In my last point before I end this already long post, I'll echo a comment made in the "School Matters" blog post, about the dangers of over-using value-added models. In particular if you think about the laudable goal of merit-based pay, you have to decide whether adding value in junior-year history (no matter how it's measured) counts the same as adding value in freshman-year English, or math. Junior teachers might be assigned to introductory-level courses while their more senior colleagues teach more advanced courses; a junior teacher might teach the course no one else wanted and thus generate little "value added" because of the poor fit, but would be stellar in another course. If you use her poor performance to justify her lack of raise, she might hold it against you that you did not assign her to a course where she could have truly shined. While it would be so much better if every teacher could be assigned to the course that fits best his or her abilities, this is not always the case. Test scores will not always measure teachers' intrinsic abilities.

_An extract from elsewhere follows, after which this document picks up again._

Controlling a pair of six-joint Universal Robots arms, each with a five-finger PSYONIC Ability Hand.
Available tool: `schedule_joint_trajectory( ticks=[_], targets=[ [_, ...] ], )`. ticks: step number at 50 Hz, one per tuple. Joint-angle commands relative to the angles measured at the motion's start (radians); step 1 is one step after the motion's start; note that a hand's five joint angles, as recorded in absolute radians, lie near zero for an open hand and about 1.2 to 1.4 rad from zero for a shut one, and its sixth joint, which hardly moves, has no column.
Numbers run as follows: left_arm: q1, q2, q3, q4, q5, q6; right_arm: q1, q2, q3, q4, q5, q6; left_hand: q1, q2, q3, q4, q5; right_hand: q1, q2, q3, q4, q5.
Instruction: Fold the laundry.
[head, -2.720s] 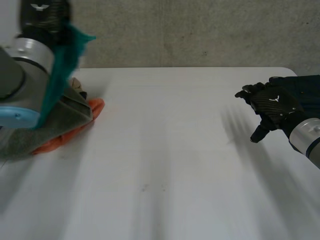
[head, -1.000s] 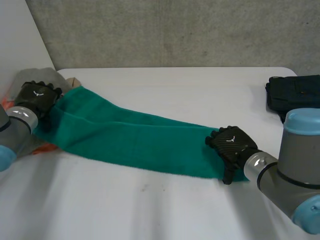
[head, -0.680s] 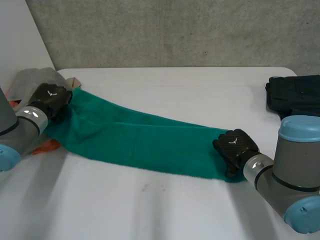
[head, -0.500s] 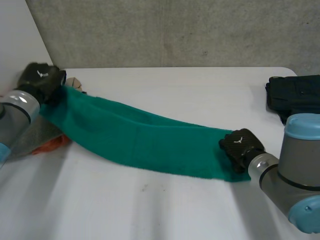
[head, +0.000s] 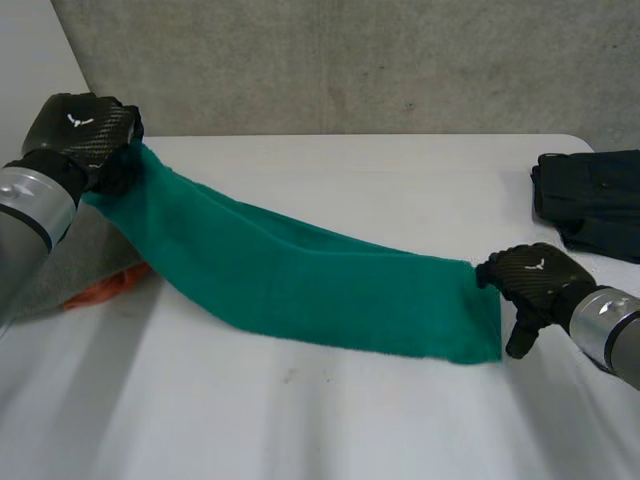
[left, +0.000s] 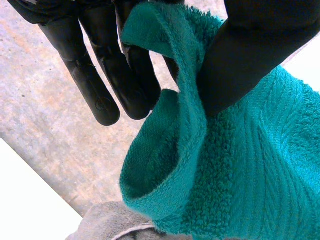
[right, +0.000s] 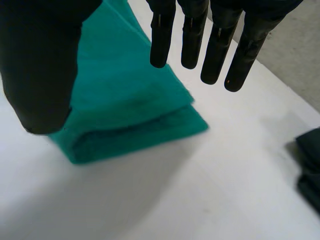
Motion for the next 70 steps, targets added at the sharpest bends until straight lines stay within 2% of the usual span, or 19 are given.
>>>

It seems that people are trying to find a single, magic number to value teacher effectiveness, in just about the same way that financiers tried to find a single, magic number to measure risk (and, as history showed, they failed miserably). The NY teacher, although liked by her students, might be underperforming. But she deserves to know what she is doing wrong (in actionable steps, not just "we want more of your students who scored 3's at the test to get 4's") instead of feeling at the mercy of a statistical model with unclear assumptions. This might start with rethinking the definition of "value added" - whatever positive experiences school provides, I doubt many students look back on receiving a passing grade on proficiency tests as one of the defining moments of their education. If teachers have to add value to their students' lives, surely this can be formulated in a way that inspires students and teachers alike.